TASK DESCRIPTION: Give the listing below again exactly, but without any of its pictures.

SUPPLIED INFORMATION:
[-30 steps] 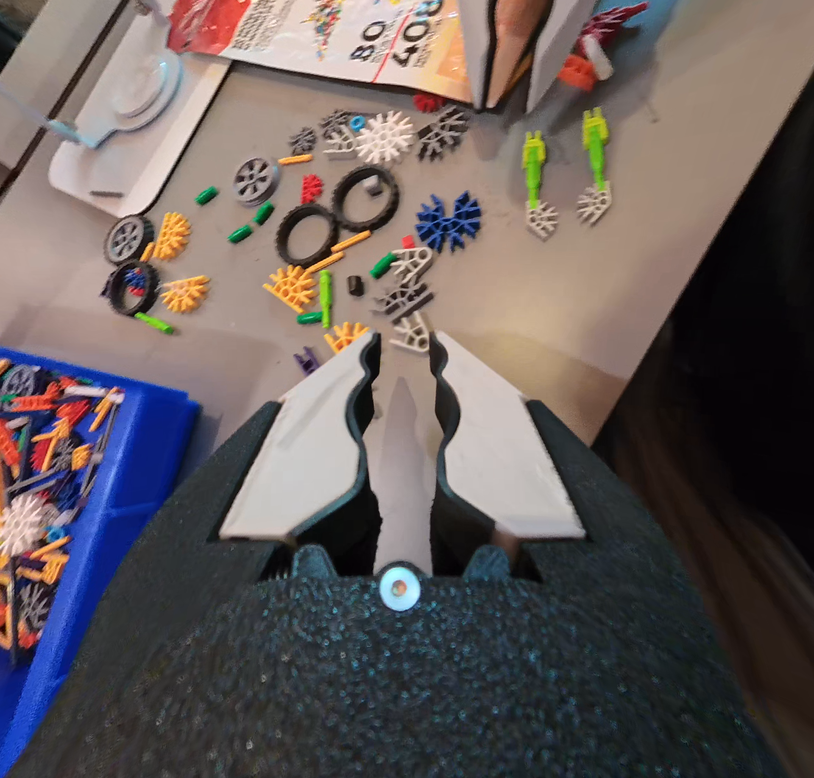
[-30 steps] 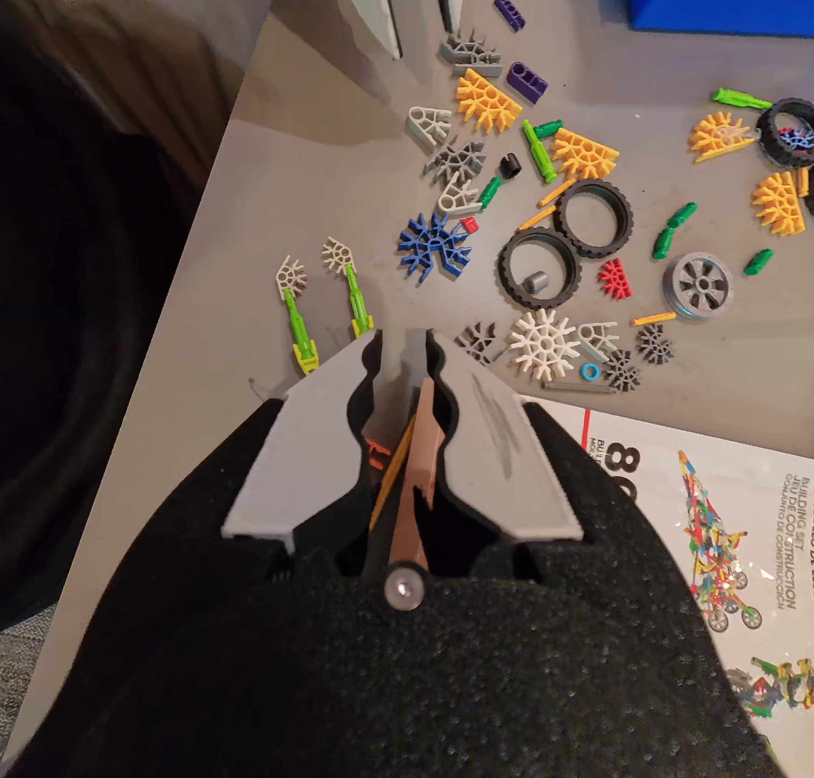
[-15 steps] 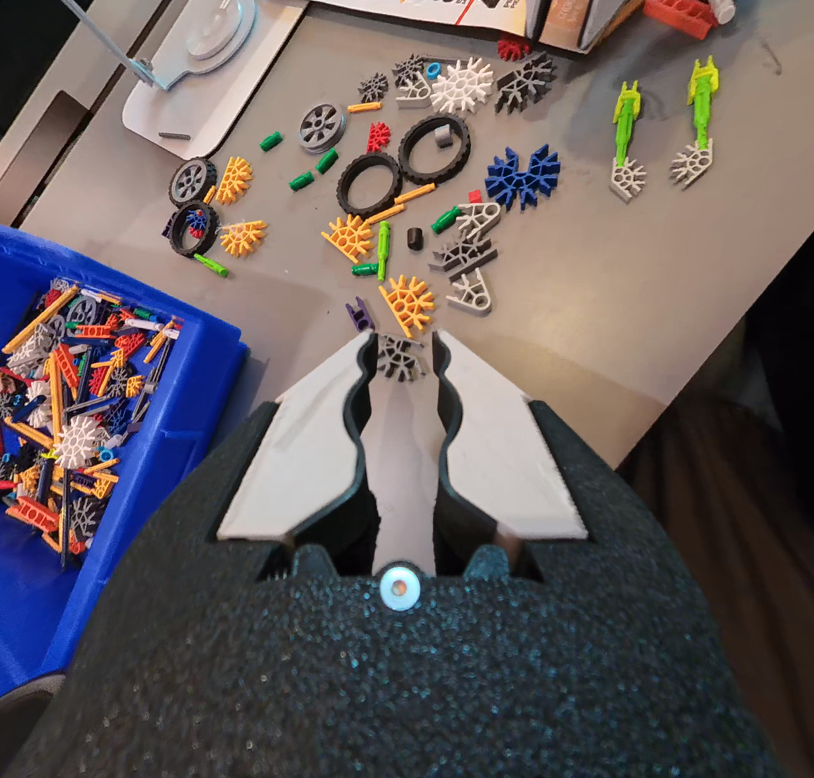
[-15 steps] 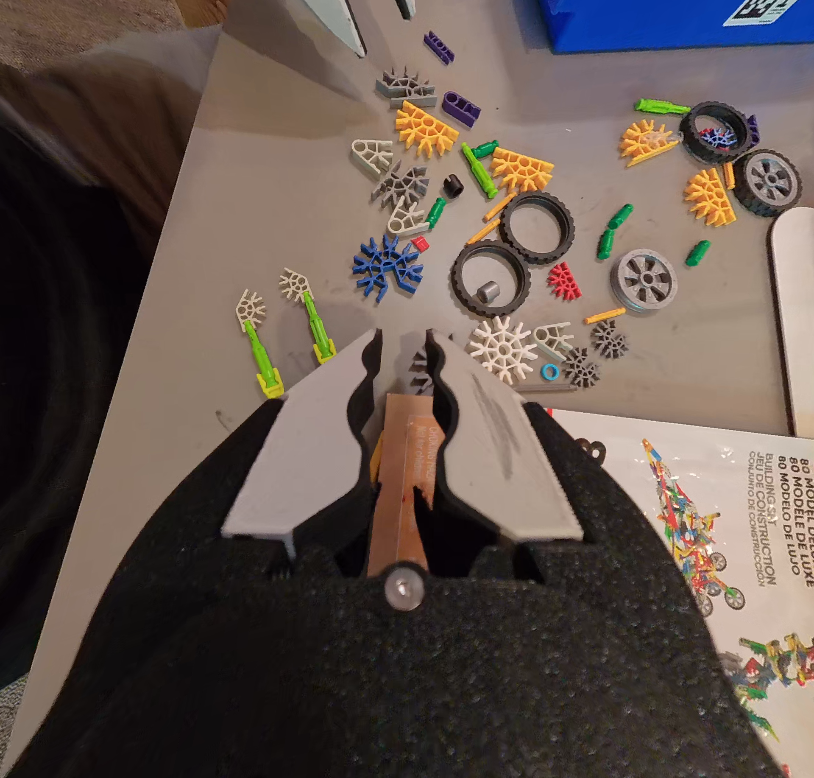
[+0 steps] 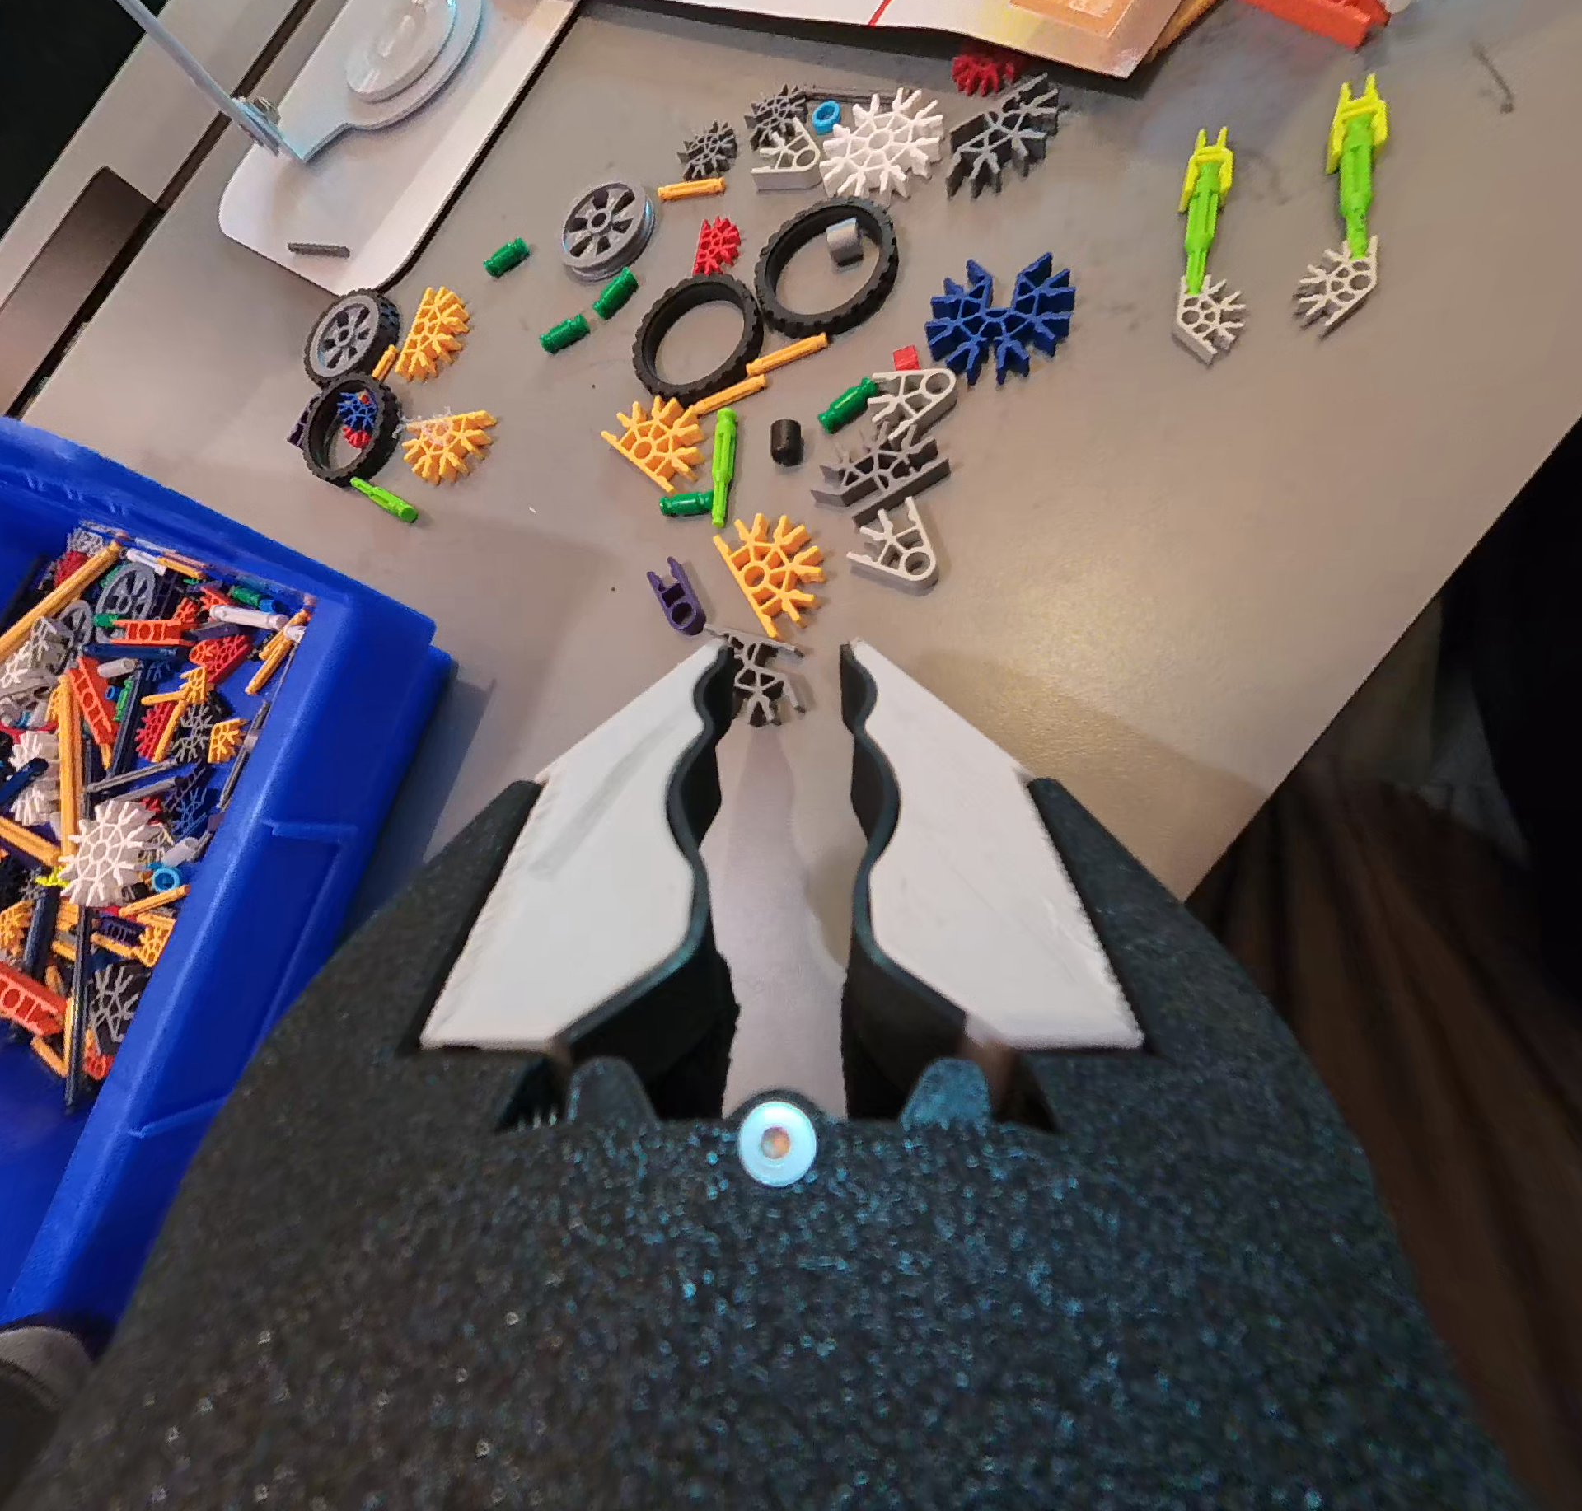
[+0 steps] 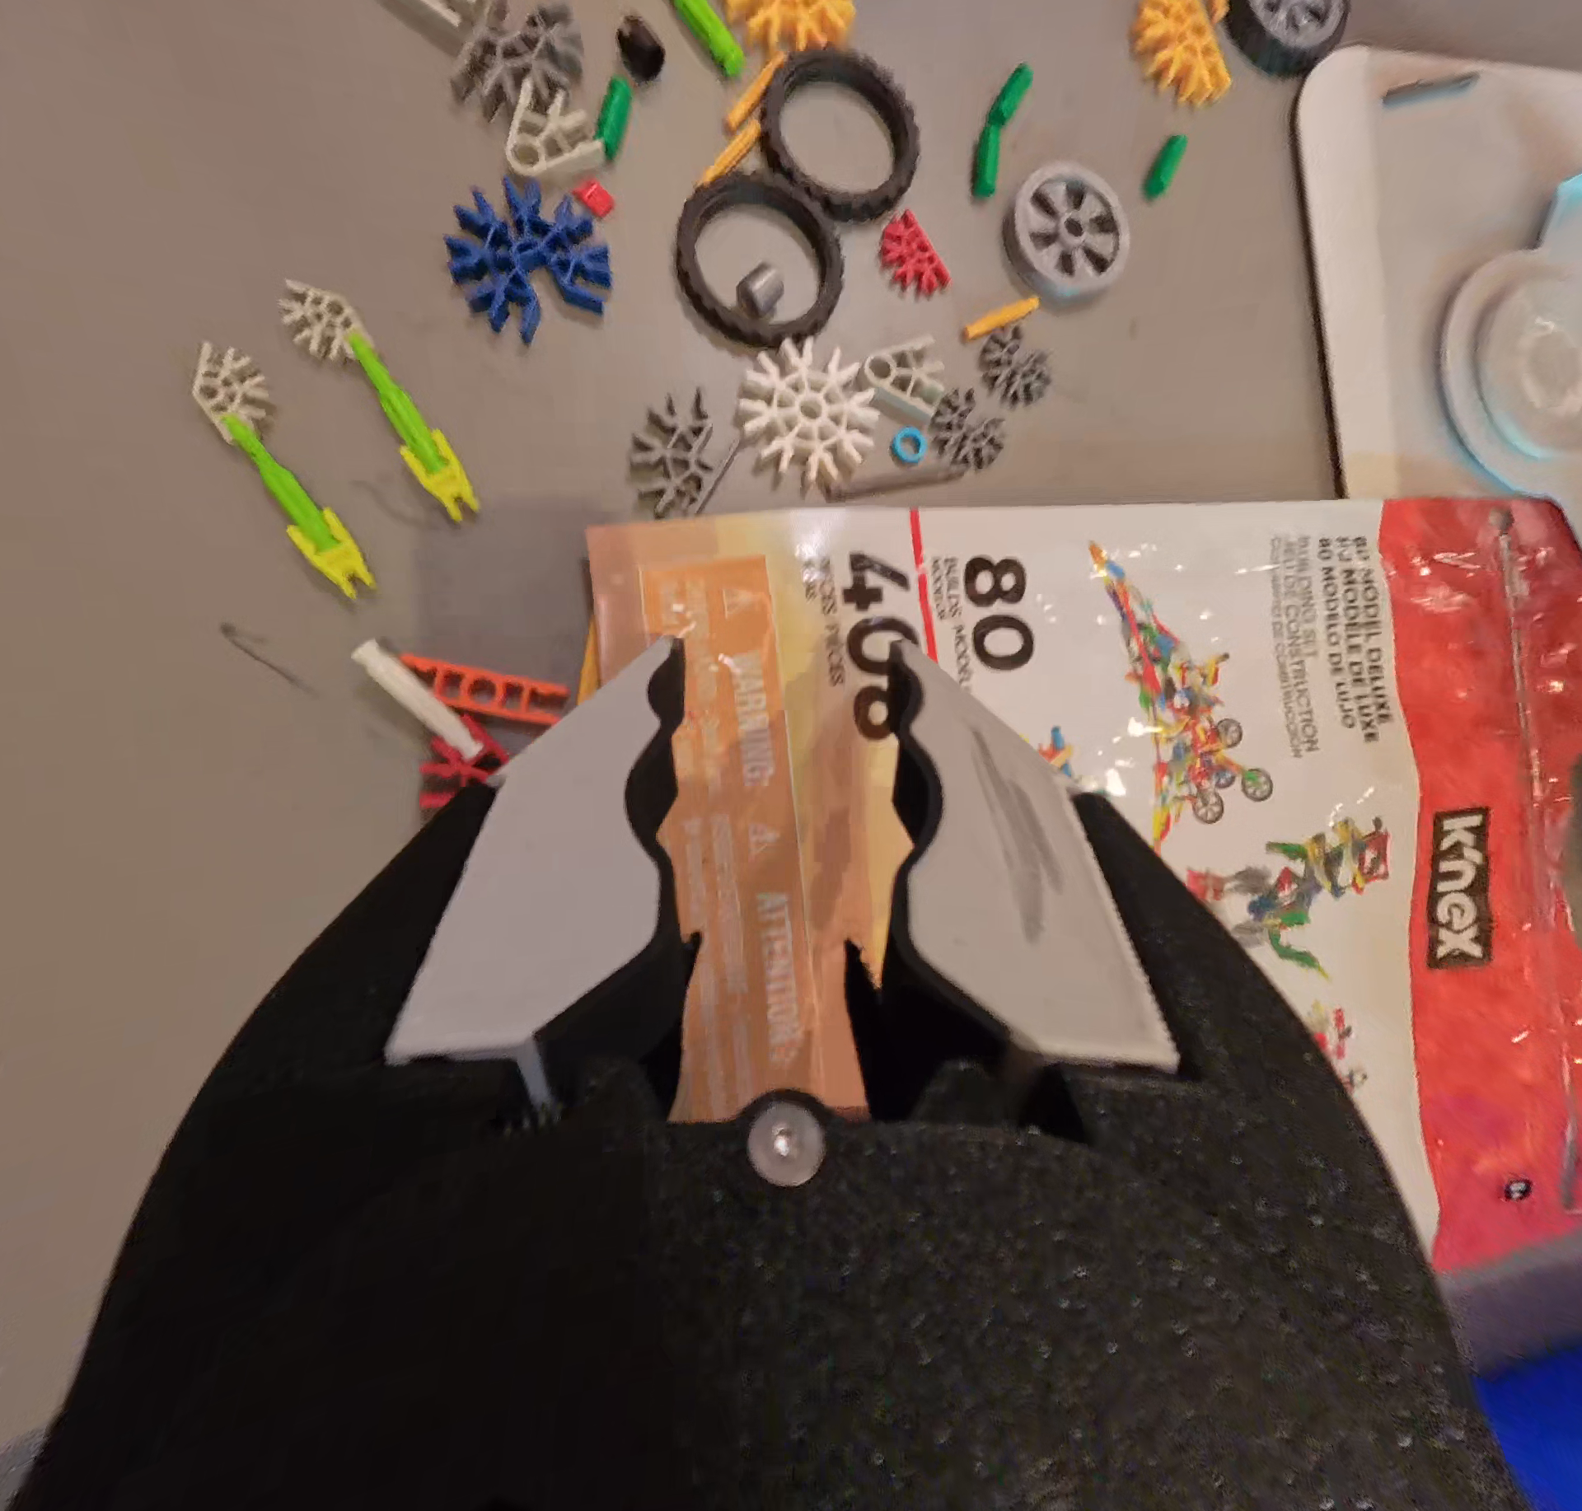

EXERCISE RESULT:
[-30 steps] 
[-30 steps] 
[-15 steps] 
[-15 steps] 
[+0 steps] 
[+0 steps] 

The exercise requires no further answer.